Martina Nibbeling-Wrießnig, the German ambassador in Costa Rica praised the Costa Ricans, also called Ticos, for their exemplary behavior in the first month of the pandemic outspread. In an open letter she also praised the media coverage: “If the admired news anchor Douglas Sánchez, broadcasts from home wearing a trendy T-shirt with the words: "Quédate en casa!", ("Stay at home!") on his show and advertises prevention, who can avoid it?”, Nibbeling-Wrießnig says.

In both countries, the media coverage of the pandemic was interviewed and quoted by several experts. The German media was underpinned by virologists’ statements, such as those from Hendrik Streeck and Christian Drosten. Also, in Costa Rica medical professionals were present. Regarding to Irene Rodríguez-Salas, an outstanding famous one is Christian Marín Müller. The virologist doesn't have his own podcast or show, but he is a regular interviewee in the news stations and respected for his perspicuous statements. “Three times a week he is part of the Channel 7 News at noon, one of the most famous news programs in the country. Furthermore, he participates regular on the radio news and I've consulted him dozens of times”, Irene explains.

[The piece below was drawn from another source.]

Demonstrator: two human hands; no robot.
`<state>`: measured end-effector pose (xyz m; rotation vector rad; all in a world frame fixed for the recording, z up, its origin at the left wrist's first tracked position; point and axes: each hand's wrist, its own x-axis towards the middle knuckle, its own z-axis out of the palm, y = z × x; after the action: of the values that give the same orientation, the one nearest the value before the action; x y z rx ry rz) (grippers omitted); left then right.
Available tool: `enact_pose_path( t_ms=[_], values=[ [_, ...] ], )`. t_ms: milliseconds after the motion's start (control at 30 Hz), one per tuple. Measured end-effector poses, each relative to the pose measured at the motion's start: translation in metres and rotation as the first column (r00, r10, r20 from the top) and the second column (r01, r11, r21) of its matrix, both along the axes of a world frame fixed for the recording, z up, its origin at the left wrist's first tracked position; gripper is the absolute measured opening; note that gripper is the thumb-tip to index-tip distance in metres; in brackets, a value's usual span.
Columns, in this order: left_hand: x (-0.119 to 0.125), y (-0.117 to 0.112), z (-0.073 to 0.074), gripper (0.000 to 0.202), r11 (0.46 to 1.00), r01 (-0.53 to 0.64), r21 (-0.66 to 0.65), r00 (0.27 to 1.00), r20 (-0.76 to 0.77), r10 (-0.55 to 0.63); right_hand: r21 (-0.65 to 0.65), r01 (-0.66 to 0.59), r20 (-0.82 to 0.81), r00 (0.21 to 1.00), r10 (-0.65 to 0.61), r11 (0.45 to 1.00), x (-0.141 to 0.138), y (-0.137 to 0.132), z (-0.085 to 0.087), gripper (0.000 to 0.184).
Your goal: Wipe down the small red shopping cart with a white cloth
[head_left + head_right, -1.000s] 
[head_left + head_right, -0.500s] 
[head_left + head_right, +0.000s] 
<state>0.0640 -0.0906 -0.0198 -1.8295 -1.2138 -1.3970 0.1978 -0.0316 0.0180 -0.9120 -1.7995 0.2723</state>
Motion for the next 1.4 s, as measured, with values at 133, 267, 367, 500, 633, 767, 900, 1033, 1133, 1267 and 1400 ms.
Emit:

In both countries, the majority of people share the views of the scientists. Nevertheless, there are conspiracy theorists, who are claiming that the pandemic isn’t real or that the restrictions are spurious, or the authorities are following other goals than saving people with the restrictions. In Germany conspiracy theorists are a discussed problem. Whilst some Costa Ricans protest against the restrictions, most of the protesters in front of the Health ministry follow the physical distance rules and wear masks.

Rising cases, rising protests

In comparison to most of its Latin American neighbors, Costa Rica is an outstanding exception with its low numbers of infected people. Despite that, the small country re-experienced a rise of Corona-cases in the last weeks. As Irene Rodríguez-Salas analyzed in mid-July, Costa Rica is having the greatest peak of the pandemic. “These days we are having the largest number of people getting sick, hospitalized and in Intensive Care Units. We've had community transmission for the past two weeks”, she says. Though, people are claiming to lift more restrictions.

“People are getting tired, they want to see their loved ones, they want to go out”, Irene Rodríguez-Salas says. The Costa Rican economy is suffering under the restrictions e.g. the ban on tourism. The occasional protests against the restrictions are getting louder. “A lot of people are really struggling to have food on their tables, so we have a sanitary crisis, an economic crisis and a social crisis...”, Irene Rodríguez-Salas sums up.